■ Problem to solve
Go line by line through the entries and show those that hold the string "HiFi".

■ Supplied material
__________________________________________________

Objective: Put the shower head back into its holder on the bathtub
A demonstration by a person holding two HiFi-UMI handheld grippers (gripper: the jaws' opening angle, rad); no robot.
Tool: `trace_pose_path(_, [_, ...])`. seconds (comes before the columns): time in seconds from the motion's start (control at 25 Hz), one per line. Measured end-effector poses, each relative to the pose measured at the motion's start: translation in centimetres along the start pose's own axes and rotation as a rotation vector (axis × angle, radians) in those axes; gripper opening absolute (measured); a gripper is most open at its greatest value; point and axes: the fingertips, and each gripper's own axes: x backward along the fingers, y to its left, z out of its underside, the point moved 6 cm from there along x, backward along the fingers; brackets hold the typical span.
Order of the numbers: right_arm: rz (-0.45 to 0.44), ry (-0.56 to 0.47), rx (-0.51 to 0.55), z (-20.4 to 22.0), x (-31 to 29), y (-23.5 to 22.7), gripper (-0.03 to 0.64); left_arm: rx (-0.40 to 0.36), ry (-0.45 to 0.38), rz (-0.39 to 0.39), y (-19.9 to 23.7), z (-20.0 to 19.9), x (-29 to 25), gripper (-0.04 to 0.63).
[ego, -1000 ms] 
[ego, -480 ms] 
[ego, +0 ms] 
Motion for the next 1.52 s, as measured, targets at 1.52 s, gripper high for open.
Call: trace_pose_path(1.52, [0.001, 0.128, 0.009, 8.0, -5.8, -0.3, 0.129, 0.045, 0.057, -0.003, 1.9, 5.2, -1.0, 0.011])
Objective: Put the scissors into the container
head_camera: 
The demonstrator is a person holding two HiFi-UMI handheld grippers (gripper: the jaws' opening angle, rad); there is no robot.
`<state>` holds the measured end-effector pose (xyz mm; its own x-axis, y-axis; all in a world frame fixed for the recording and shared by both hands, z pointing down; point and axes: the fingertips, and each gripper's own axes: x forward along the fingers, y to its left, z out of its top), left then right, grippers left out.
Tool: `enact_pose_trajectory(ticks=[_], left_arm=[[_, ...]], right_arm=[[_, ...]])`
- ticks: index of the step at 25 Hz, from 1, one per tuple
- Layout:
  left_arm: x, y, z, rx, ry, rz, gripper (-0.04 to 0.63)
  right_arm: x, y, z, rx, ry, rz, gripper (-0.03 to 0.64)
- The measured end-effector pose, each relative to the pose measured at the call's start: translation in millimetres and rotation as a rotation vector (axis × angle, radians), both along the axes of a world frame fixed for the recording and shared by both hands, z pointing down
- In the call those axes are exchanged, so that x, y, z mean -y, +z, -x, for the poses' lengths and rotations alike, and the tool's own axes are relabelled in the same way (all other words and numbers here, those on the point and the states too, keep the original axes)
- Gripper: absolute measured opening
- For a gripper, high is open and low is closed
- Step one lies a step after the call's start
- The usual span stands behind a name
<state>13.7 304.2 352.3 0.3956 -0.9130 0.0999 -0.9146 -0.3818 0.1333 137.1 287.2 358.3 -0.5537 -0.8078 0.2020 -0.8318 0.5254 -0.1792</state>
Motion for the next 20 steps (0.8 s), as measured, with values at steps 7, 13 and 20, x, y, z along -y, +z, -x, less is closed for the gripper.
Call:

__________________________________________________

■ Reply
A demonstration by a person holding two HiFi-UMI handheld grippers (gripper: the jaws' opening angle, rad); no robot.
The demonstrator is a person holding two HiFi-UMI handheld grippers (gripper: the jaws' opening angle, rad); there is no robot.

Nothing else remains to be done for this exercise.